Born Dec. 5, 1890, in Vienna. German motion-picture director (Federal Republic of Germany).

Lang studied at an engineering school and at the Academy of Arts in Vienna. He began writing screenplays in 1916 and two years later made his directorial debut. He made such crime films as Doctor Mabuse, the Gambler (1922), whose hero was a power-hungry criminal. M (1931; from the German Morder, “murderer”), another crime film, was about human impotence before the irresistible forces of evil. Die Nibelungen (1924) represented Germans as the master race, and Metropolis (1926) contrasted the idea of class peace with capitalist exploitation.

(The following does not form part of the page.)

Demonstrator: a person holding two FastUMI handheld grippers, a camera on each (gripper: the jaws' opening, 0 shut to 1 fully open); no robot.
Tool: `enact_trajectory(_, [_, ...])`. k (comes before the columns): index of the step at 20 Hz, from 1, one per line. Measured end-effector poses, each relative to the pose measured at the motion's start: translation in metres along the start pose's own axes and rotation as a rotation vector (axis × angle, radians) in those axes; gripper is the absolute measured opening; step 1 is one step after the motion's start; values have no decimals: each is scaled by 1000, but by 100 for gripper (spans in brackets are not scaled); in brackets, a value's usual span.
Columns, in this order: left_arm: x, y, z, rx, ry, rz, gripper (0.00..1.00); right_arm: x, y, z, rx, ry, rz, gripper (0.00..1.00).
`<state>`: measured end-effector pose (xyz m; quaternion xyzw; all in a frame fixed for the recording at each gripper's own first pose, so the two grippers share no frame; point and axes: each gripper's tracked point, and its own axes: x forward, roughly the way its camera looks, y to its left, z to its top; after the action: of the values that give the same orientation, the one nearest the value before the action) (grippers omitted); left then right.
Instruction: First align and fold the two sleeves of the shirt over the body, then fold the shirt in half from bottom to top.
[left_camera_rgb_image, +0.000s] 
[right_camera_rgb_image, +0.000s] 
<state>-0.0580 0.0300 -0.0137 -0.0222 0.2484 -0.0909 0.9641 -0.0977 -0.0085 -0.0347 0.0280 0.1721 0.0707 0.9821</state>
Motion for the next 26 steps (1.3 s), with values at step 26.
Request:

After the establishment of the fascist regime (1933), Lang emigrated to France, where he made Liliom (1934; based on the play by F. Molnár), and then to the USA. Lang’s most important films there were Fury (1936), a study of lynch law, and the antifascist Hangmen Also Die. He has lived in the Federal Republic of Germany since 1958. His most recent films include Tigress of Bengal (1958) and The Thousand Eyes of Doctor Mabuse (1960).

REFERENCES

“Fritz Lang.” In Kolodiazhnaia, V., and I. Trutko, Istoriia zarubezhnogo kino, vol. 2. Moscow, 1970.
Jensen, P. M. The Cinema of Fritz Lang. New York-London [1969].